Figure 11.

Complementation and phenotyping of cgep-2 clpr2-1 expressing different CCEP variants. A, Visible phenotypes of clpr2-1, cgep-2 clpr2-1, and transgenic cgep-2 clpr2-1 plants complemented with 35S-CGEP-STREPII and CGEP-STREP variants. Plant were grown for 26 d on soil under a 16-h light/8-h dark cycle at 100-μmol photons m⁻² s⁻¹. Additional images of all genotypes are shown in Supplemental Figure S9. B, Detection of transgenic CGEP protein and the CGEP C-termini by STREPII and CGEP antisera in wild-type and complemented cgep-2 clpr2-1 plants by immunoblotting using soluble leaf extracts. Whereas there are high levels of CGEP protein detected, the STREPII-tagged portion is not detected in cgep-2 clpr2-1/CGEP-STREPII and cgep-2/CGEP-C1-STREPII, demonstrating autocatalytic cleavage of the C-termini in these CGEP variants.

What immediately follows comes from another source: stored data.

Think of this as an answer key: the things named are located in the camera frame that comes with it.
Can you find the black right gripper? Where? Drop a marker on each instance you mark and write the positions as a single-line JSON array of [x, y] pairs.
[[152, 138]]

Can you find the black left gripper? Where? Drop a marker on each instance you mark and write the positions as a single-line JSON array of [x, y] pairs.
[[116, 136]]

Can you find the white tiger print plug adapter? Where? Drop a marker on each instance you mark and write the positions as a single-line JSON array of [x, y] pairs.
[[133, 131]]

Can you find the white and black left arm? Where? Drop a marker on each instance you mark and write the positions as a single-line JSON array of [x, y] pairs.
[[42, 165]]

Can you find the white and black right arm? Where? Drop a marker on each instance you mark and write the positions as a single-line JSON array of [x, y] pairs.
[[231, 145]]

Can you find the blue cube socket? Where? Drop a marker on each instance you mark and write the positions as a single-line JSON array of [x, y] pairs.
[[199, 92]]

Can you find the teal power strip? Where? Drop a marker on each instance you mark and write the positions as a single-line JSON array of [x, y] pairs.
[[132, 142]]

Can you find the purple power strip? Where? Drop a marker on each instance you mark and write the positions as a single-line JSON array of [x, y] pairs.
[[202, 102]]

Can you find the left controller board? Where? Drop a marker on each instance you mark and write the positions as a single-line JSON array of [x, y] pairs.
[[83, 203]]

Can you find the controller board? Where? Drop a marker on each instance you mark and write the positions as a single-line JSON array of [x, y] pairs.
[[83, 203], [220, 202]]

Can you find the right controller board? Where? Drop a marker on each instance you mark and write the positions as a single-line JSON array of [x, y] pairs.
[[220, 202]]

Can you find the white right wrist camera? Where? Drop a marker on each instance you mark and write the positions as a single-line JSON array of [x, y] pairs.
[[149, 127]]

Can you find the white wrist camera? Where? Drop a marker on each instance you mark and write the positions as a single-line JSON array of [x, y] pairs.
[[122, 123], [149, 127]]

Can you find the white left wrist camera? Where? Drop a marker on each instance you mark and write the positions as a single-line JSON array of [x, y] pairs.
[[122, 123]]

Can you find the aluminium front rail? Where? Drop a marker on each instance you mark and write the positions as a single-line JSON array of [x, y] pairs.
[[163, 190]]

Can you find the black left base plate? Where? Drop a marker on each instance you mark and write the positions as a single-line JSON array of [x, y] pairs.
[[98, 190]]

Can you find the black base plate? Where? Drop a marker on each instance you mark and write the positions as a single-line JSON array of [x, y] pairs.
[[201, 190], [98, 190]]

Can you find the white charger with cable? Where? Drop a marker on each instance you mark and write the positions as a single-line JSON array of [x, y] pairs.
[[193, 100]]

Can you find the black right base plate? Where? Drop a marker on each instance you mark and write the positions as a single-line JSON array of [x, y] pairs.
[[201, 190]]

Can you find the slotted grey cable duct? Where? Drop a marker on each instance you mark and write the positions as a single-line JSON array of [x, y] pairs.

By contrast, detection of STREPII in cgep-2/CGEP-C1-STREPII demonstrates that C-terminal cleavage is inhibited. The Ponceau stains show the blot before immunodetection. C, Rosette diameter of clpr2-1, cgep-2, and cgep-2 clpr2-1 complemented with 35S-CGEP-STREPII and its modified forms S781R, C1, and C2. Plants were grown for 26 d on soil under a 16-h light/8-h dark cycle. Averages and sds are indicated for eight plants per genotype (n = 8). Asterisks indicate a significant difference (**P < 0.01) between the indicated genotype and cgep-2.